“I think at his core, KSM is rotten. There’s something really, really wrong,” says Terry McDermott, co-author of The Hunt for KSM.
The book, recently released, tracks Mohammed’s path from his youth in Kuwait through North Carolina Agricultural and Technical State University in Greensboro to Bin Laden in Afghanistan. It concludes all the harsh interrogation techniques got the United States no closer to finding bin Laden. A differing account, just written by the ex-CIA official who oversaw the secret interrogations, Jose Rodriguez, argues the techniques were crucial to national security.
But on Mohammed’s ambition the men agree. “As near as we can tell, from 1992 until he was captured, he did nothing but terrorism,” McDermott said. “In that time he probably came up with 100 different ideas for how to kill people. It was nonstop.”
Now, he faces off with the new chief judge of military commissions, Army Col. James L. Pohl, as the lead defendant in the complex conspiracy prosecution that Attorney General Eric Holder wanted put before a civilian jury in Manhattan — “in a courtroom just blocks away from where the Twin Towers once stood.”
Congress thwarted that ambition. So now, all five men will be brought before Pohl at Guantánamo’s maximum-security court complex in a rare Saturday arraignment that starts the so-called speedy time clock toward trial before a military jury of 12 or more field-grade officers, called a Military Commission. Attendance at the arraignment is mandatory, to hear the charges against them and answer the judge on whether they’ll accept their Pentagon-paid defense teams.
They are:
Walid bin Attash, 33, a Yemeni who lost his leg in a 1997 battlefield accident in Afghanistan, sits behind Mohammed in court and is cast in the charge sheets as the No. 2 of the so-called “Planes Operation.”

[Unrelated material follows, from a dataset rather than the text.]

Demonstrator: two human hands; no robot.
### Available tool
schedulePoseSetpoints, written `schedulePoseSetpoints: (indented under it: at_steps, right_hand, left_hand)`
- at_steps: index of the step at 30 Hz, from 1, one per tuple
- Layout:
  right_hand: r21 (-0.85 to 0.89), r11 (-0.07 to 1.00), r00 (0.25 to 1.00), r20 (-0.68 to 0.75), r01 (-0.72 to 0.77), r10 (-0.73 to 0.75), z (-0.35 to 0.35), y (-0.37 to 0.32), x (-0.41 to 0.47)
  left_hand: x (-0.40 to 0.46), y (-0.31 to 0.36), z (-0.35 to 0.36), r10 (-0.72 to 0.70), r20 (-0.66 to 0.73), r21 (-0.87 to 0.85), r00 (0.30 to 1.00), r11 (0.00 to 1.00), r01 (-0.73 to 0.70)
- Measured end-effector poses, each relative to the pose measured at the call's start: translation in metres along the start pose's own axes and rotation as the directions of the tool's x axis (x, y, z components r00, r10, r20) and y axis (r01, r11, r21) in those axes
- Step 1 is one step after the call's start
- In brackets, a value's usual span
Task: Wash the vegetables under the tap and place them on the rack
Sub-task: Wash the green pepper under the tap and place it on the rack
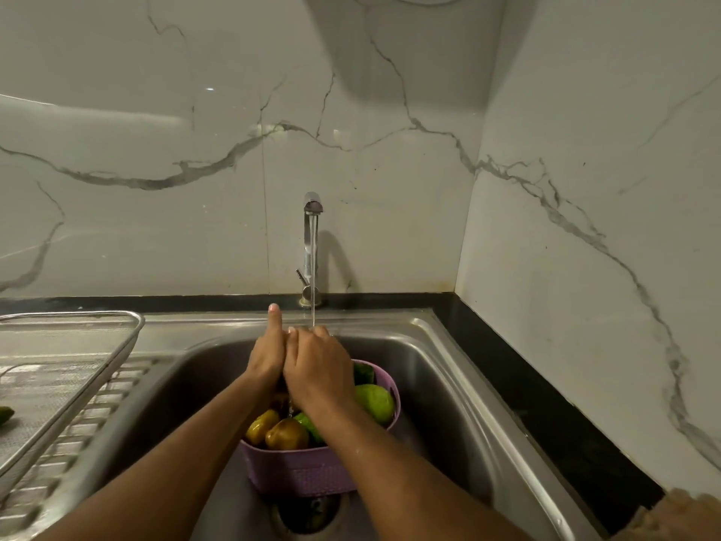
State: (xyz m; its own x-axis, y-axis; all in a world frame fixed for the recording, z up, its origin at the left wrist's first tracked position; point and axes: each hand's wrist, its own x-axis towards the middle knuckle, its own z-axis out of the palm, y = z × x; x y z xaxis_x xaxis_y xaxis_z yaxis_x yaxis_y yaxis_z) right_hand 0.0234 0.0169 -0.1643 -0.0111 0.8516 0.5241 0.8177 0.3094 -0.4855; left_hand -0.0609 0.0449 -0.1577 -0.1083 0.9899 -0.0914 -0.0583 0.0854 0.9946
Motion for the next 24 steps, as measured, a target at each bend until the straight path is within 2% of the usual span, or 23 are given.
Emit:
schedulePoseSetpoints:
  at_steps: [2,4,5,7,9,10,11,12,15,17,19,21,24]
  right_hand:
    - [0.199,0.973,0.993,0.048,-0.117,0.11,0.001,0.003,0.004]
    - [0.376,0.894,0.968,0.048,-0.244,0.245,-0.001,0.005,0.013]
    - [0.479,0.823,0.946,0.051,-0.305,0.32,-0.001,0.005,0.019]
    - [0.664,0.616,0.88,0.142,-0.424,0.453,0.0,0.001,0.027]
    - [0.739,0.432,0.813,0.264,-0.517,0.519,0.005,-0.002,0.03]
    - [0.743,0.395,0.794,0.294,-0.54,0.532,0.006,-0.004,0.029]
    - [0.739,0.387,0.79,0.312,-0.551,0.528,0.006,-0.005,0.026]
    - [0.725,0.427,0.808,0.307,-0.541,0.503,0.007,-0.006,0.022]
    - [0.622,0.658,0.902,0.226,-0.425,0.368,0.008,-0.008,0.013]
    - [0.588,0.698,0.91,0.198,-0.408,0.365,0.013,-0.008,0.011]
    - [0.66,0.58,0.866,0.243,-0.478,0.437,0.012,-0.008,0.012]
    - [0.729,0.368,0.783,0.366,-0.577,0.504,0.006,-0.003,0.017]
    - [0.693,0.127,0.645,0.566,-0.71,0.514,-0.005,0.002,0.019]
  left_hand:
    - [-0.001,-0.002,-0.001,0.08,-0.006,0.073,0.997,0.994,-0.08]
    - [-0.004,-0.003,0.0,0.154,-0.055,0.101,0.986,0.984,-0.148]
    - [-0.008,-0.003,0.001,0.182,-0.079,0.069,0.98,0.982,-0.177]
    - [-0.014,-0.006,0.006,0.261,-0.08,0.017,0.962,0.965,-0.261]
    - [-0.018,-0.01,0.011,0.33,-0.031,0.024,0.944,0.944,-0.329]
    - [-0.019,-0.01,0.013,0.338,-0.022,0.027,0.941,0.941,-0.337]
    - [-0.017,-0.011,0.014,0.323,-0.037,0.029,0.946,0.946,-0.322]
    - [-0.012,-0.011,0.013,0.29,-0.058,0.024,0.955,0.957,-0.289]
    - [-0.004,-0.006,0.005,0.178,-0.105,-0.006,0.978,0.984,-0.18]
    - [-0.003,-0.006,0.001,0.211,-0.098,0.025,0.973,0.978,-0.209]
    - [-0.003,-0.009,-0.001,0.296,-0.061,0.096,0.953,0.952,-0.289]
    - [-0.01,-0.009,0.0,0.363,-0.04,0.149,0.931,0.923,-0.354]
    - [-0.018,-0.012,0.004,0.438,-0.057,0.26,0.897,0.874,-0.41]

He’s a former al-Qaida training camp instructor who allegedly handpicked some of the Sept. 11 hijackers out of a hand-to-hand combat training course two years before 9/11 — and brought them to Mohammed in Pakistan. There they practiced on a computer-driven flight simulation program and learned the English they needed for their mission.
Ramzi bin al Shibh, 40, sits behind bin Attash in court. Bin al Shibh is another Yemeni who is described in the charge sheets as applying four times to get a U.S. visa, starting more than year before the terror attacks, and failing each time before ultimately serving as a Hamburg, Germany, based deputy, transferring funds to some of the hijackers as well as trying to enroll himself along with the actual hijackers in Florida flight schools.
In 2009 at Guantánamo, before the Bush-era trial was abandoned, bin al Shibh was never able to persuade the court that, like Mohammed and bin Attash, he was competent enough to function as his own lawyer in court. Instead, he was prone to outbursts — from interrupting proceedings to offer Muslim holiday greetings to bin Laden to observing that then-judge Ralph Kohlmann, a Marine colonel, had a Jewish-sounding name.
He was the first of the five to be captured, according to news reports, in a Pakistani-U.S. intelligence raid a year to the day after the 9/11 attacks, on Sept. 11, 2002, in Karachi, Pakistan.
• The computer engineer who introduced himself in court as Ammar al Baluchi, 34, is identified as Ali Abdul Aziz Ali in court documents. A nephew of Mohammed, he’s a Pakistani by nationality who speaks excellent English and is accused of moving money and making travel arrangements for the hijackers. His charge sheet describes him as a would-be martyr who, just weeks before Sept. 11, sought a one-week visa to visit the United States on Sept. 4. He was turned down, and seized by Pakistani authorities on April 29, 2003, in Karachi along with bin Attash.
Mustafa al Hawsawi, 43, a Saudi national, also is accused of moving money and credit cards to some of the hijackers, helping some buy clothing while in transit from Dubai, the United Arab Emirates, to Orlando, via London. At one point he sent a package to one of the United Airlines hijackers in Delray Beach. CIA agents captured him on the same day as Mohammed on March 1, 2003, in Rawalpindi, Pakistan, according to leaked documents. Like the other alleged 9/11 conspirators, he disappeared into the agency’s secret prison network, only to surface at Guantánamo in September 2006, a transfer Bush announced in a White House press conference.